La legge non è stata fatta e i problemi hanno preso la via giudiziaria. Anche Laura si era rivolta al tribunale, chiedendo che la ASL completasse le verifiche necessarie ancora omesse (1), con condanna a fornire l’assistenza medica, il farmaco letale e la strumentazione (2). Accolta la prima domanda, respinta la seconda. “La declaratoria di illegittimità costituzionale – dice la 242 – si limita a escludere la punibilità dell’aiuto al suicidio nei casi considerati, senza creare alcun obbligo di procedere a tale aiuto in capo ai medici”.

All’arte medica spetta la cura, non l‘abbandono, men che meno la morte procurata. C’è una frase, nella lettera d’addio di Laura, che zittisce chi parla di vita “indegna”. Dice così: “Intendetemi: io penso che qualsiasi vita resti degna di essere vissuta anche nelle condizioni più estreme”. Vi fa seguito,  è vero, dolorosamente, la scelta confidata. E ci pare si ponga a quel confine che come un velo sottile separa l’invocazione  di cura per la vita dalla resa e l’abbandono e il vuoto di speranza che ammicca alla morte.

Ci sembra di poter leggere con altri occhi, pur nel povero orizzonte delle cose giuridiche a fronte dell’immenso mistero del cuore umano, le parole dell’ultima sentenza della Corte costituzionale, resa nel maggio scorso con il numero 66.  È per la massima parte dedicata al diritto alla cura; ne descrive il fondamento, ne denuncia la carente risposta, ne rammenta l’irrinunciabile dovere. E par che dica infine, nella sostanza, che quella breccia aperta al suicidio in casi d’eccezione nel 2019 cerca rimedio e sigillo primario nella condivisione, nella solidarietà, nell’accompagnamento. In ultima analisi nell’amore.
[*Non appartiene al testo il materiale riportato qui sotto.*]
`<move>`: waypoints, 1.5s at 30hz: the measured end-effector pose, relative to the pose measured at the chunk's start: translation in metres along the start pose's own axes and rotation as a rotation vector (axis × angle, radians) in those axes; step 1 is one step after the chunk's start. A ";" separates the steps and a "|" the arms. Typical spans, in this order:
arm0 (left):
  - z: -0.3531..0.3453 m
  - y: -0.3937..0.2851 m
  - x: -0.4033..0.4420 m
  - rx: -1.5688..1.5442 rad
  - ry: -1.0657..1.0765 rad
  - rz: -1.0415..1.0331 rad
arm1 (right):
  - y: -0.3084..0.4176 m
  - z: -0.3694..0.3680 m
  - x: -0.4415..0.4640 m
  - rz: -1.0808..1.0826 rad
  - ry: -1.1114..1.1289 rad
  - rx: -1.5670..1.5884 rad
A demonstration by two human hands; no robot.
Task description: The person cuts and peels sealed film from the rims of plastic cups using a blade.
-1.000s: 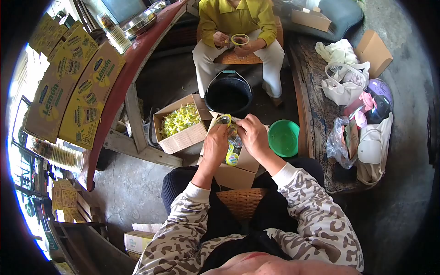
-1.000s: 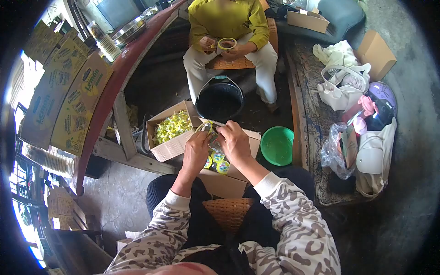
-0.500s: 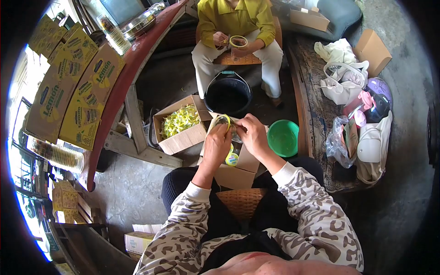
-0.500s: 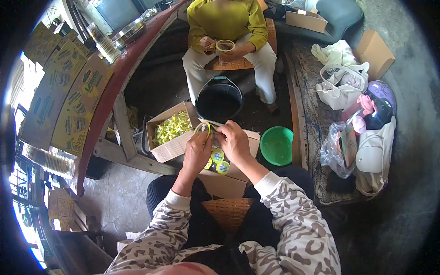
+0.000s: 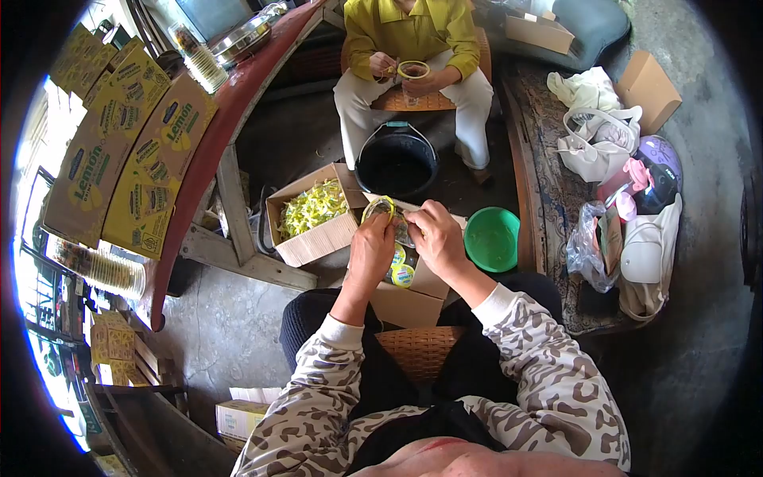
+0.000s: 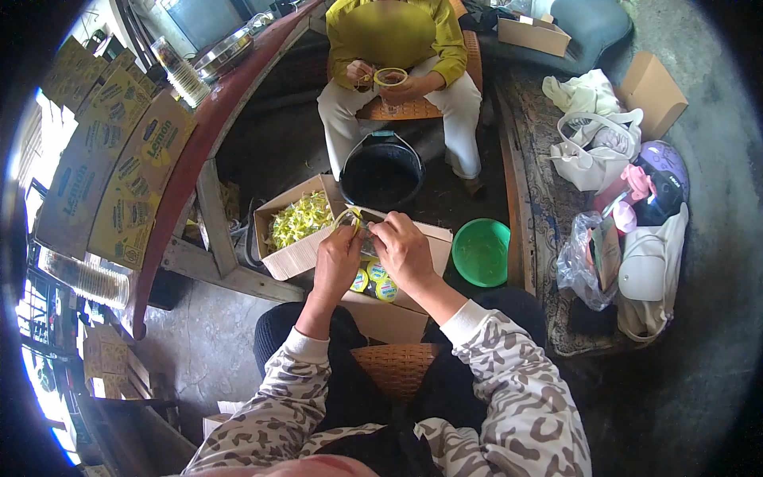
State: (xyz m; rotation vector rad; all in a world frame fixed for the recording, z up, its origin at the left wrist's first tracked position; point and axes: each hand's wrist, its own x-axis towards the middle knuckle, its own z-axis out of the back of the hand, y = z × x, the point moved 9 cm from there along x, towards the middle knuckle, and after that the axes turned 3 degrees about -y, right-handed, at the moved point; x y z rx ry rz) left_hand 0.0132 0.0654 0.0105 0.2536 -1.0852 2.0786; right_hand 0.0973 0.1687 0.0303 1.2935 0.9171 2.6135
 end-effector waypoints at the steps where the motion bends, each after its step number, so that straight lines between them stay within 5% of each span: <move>1: -0.001 0.001 -0.001 0.012 0.010 0.008 | 0.000 0.000 0.000 -0.001 0.005 -0.005; 23: -0.017 -0.022 -0.009 -0.002 0.088 -0.074 | -0.046 -0.016 -0.009 -0.258 0.006 0.088; 40: -0.006 -0.017 -0.006 -0.080 0.052 -0.097 | -0.016 0.000 0.001 -0.072 -0.020 0.006; 45: -0.005 -0.020 -0.002 -0.094 0.038 -0.095 | -0.042 -0.003 -0.002 -0.245 -0.056 0.162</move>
Non vi si confanno le “derive sociali o culturali che inducano le persone malate a scelte suicide, – dice la sentenza –  quando invece ben potrebbero trovare ragioni per continuare a vivere, ove fossero adeguatamente sostenute dalle rispettive reti familiari e sociali, oltre che dalle istituzioni pubbliche nel loro complesso”.

Forse è possibile rinvenire, nel messaggio lasciato da Laura, in luogo di una estrema testimonianza a favore della morte voluta, una invocazione alla cura non raggiunta dalle nostre attuali strutture d’aiuto, e più insidiosamente dalla mentalità che rinnega l’appartenenza solidale. È dolore, è pensiero che non s’acquieta. È doveroso impegno di aiuto alla vita.